Measuring event loop lag #2865

jeromegn · 2020-09-23T10:42:14Z

jeromegn
Sep 23, 2020

I was wondering if there's a way to measure the event loop lag. I've been discussing it in the tokio Discord, but I figured this might be useful here.

Our current implementation for somewhat measuring lag on the event loop is this:

async fn record_event_loop_lag() {
    let clock = quanta::Clock::default();
    let mut interval = tokio::time::interval(Duration::from_secs(5));

    while let Some(_) = interval.next().await {
        let start = clock.start();
        tokio::task::yield_now().await;
        gauge!("event_loop_lag_ns", (clock.end() - start) as f64);
    }
}

We had considered (and it's also been suggested) running this every 1-2 seconds instead of every 5 and recording the lag as a histogram. We're storing this in a prometheus cluster.
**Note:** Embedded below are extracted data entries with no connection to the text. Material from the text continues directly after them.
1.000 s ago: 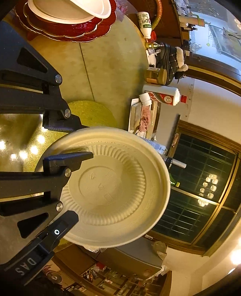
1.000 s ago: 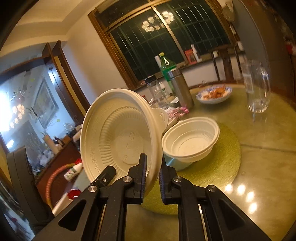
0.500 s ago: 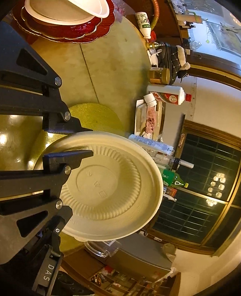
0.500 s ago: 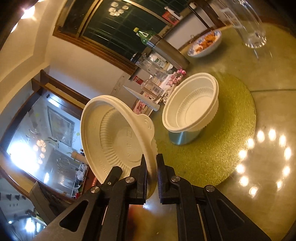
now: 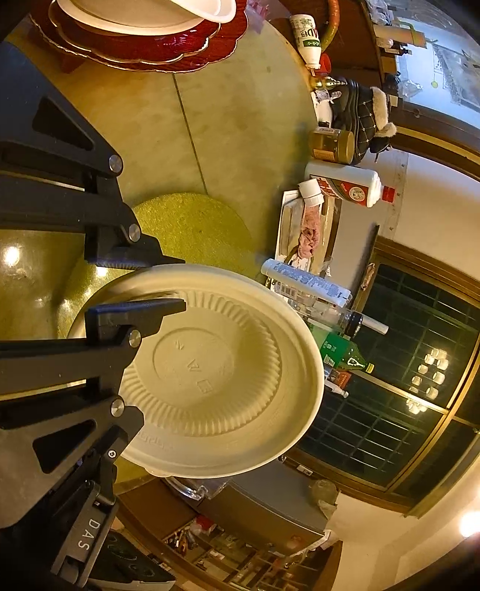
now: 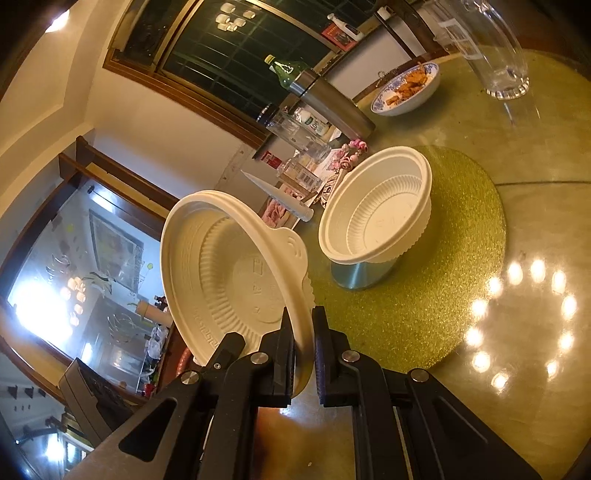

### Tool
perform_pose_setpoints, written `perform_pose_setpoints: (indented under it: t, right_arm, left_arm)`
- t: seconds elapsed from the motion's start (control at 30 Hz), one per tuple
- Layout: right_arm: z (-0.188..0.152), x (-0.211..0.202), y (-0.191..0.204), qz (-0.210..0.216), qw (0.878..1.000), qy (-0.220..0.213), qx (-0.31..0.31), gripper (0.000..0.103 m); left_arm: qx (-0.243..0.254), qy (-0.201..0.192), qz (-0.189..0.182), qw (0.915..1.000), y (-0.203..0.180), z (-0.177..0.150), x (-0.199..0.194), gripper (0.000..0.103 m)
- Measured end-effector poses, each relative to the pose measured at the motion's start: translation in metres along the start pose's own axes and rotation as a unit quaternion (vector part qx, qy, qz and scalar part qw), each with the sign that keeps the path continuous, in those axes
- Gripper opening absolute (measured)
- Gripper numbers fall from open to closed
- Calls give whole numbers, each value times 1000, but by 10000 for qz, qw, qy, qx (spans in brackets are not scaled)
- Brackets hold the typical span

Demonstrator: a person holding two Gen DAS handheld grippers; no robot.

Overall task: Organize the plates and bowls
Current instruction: 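Lift and hold the ribbed white bowl above the table with both tools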

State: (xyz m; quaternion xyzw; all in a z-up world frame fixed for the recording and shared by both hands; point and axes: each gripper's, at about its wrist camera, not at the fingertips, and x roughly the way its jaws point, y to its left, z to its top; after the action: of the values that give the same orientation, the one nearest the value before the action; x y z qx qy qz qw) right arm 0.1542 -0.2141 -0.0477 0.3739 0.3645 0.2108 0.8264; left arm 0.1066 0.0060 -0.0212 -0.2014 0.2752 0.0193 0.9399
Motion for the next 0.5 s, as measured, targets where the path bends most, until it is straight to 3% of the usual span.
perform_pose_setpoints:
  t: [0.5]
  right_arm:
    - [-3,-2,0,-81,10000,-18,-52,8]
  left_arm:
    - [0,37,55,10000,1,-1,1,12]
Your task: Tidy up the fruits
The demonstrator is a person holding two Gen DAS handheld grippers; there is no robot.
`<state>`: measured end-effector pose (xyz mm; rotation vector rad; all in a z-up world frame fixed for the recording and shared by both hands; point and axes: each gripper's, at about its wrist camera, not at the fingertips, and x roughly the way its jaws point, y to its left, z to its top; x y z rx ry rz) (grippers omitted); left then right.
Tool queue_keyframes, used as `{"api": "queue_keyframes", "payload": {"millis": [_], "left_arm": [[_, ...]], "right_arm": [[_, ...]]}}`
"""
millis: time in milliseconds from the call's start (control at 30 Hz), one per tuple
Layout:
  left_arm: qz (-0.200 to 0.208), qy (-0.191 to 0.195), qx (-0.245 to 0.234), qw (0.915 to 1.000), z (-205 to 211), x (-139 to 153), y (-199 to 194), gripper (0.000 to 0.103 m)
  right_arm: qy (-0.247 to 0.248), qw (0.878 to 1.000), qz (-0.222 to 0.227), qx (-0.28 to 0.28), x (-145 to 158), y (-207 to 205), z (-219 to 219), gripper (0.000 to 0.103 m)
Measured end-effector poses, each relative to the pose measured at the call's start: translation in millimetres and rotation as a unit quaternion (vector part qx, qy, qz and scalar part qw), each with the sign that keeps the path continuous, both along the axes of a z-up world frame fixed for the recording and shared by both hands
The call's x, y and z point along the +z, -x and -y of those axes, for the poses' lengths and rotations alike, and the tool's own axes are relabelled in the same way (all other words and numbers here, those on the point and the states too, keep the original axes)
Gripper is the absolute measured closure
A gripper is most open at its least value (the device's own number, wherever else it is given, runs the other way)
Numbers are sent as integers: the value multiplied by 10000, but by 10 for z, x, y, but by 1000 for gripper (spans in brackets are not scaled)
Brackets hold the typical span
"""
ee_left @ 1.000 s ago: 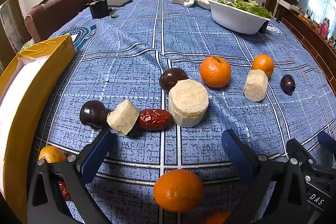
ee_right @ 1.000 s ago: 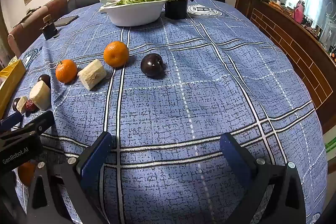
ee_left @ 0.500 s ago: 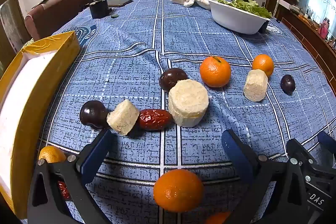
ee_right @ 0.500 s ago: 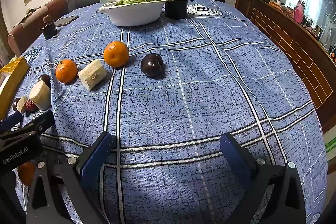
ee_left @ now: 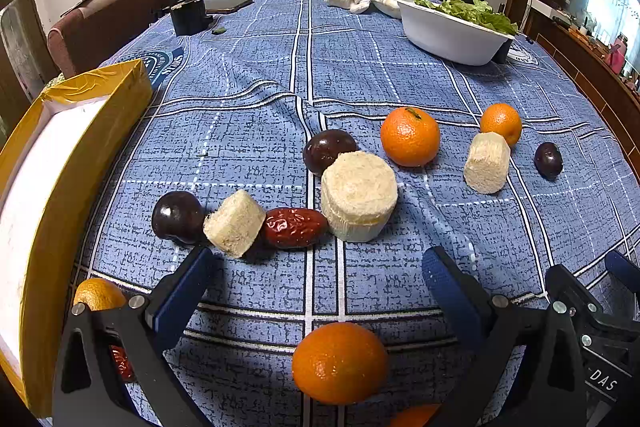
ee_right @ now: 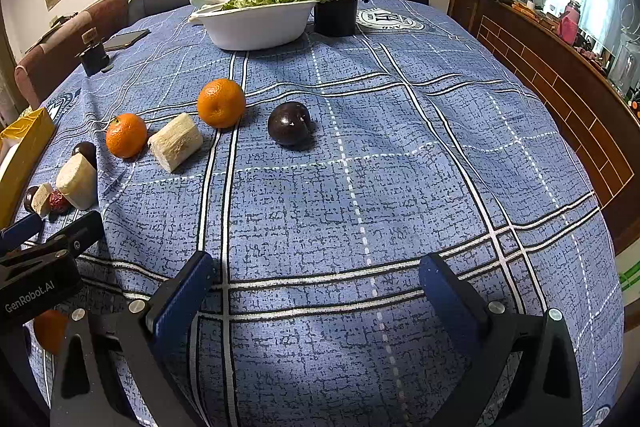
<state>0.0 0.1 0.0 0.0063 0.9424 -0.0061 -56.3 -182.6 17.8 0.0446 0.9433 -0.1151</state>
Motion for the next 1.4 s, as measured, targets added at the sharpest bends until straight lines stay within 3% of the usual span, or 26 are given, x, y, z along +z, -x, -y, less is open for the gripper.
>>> {"api": "queue_keyframes", "payload": {"millis": [733, 900, 1067, 1400], "left_arm": [[1, -1, 307, 9995, 23, -4, 3, 0], [-2, 2, 277, 9996, 23, -5, 4, 0], [-150, 25, -57, 9999, 32, 4, 3, 0], [-299, 2, 4, 9996, 27, 10, 71, 0]], "right_arm": [[1, 10000, 1, 0, 1, -1, -1, 0], [0, 10000, 2, 0, 1, -1, -1, 0], [0, 10000, 2, 0, 1, -1, -1, 0], [-1, 10000, 3, -1, 4, 2, -3, 0]]}}
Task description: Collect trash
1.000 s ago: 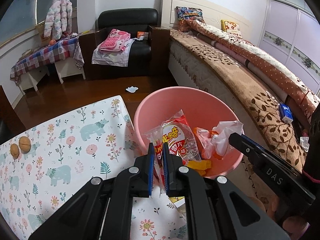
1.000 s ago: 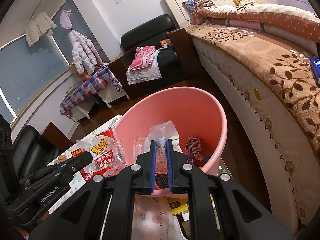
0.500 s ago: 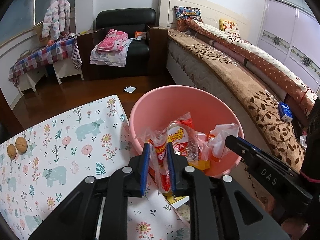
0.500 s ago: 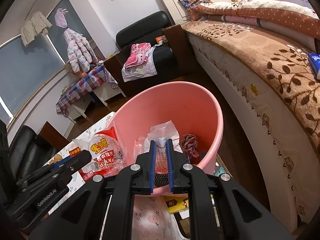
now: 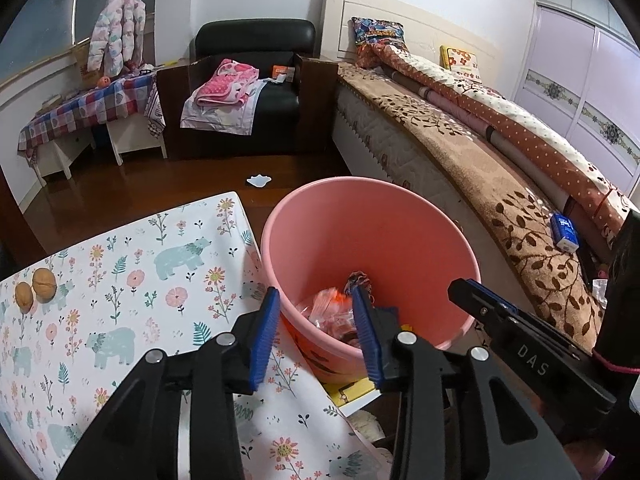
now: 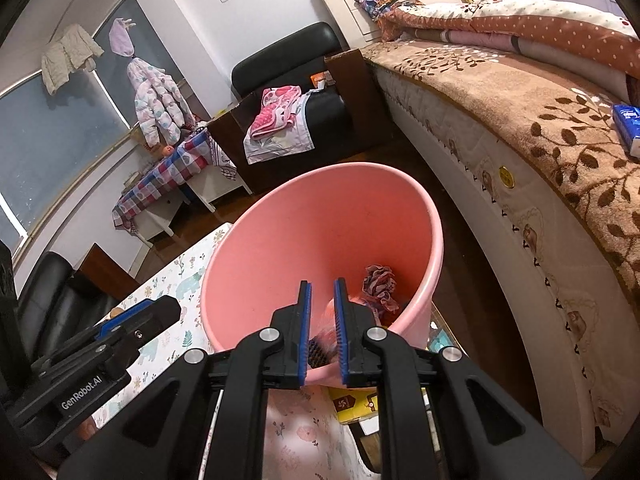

It's also been suggested that this is inaccurate because of the work-stealing nature of the multi-threaded event loop. That is to say: one thread might have lag in processing tasks while others might be fast.

Even with these inaccuracies, I've been able to sometimes measure a lag of up to 190ms on our event loop. That seems enormous. For context: we're running a reverse-proxy, based on hyper. We handshake TLS a few times per second and we cache some stuff on disk (we use tokio's fs async API for those). We also reload a configuration (at most once per second), which reads a file and parses 5MB of json with serde.

We're interested in measuring the lag precisely because we're seeing some weird behaviour from time to time (hyper bodies returning very slowly). That's a story for another discussion.

It would also be interesting to measure the number of tasks currently running / pending / etc. on the event loop, to fully troubleshoot this slowness.

carllerche · 2020-09-23T15:30:08Z

carllerche
Sep 23, 2020
Maintainer

What I have done in the past is implement a future that wraps the spawned task and tracks the data. You can use that to instrument waking and track the lag between a wake notification and poll. If needed, I can sketch it up.

2 replies

hawkw Sep 23, 2020
Maintainer

This could be implemented by consuming the tokio::task tracing spans that instrument all spawned tasks when the "tracing" feature flag is enabled. I have a proof of concept implementation of a tracing-subscriber Layer that implements some task-tracking functionality, including recording time to first poll (please note that this is a POC and probably shouldn't be used in prod yet).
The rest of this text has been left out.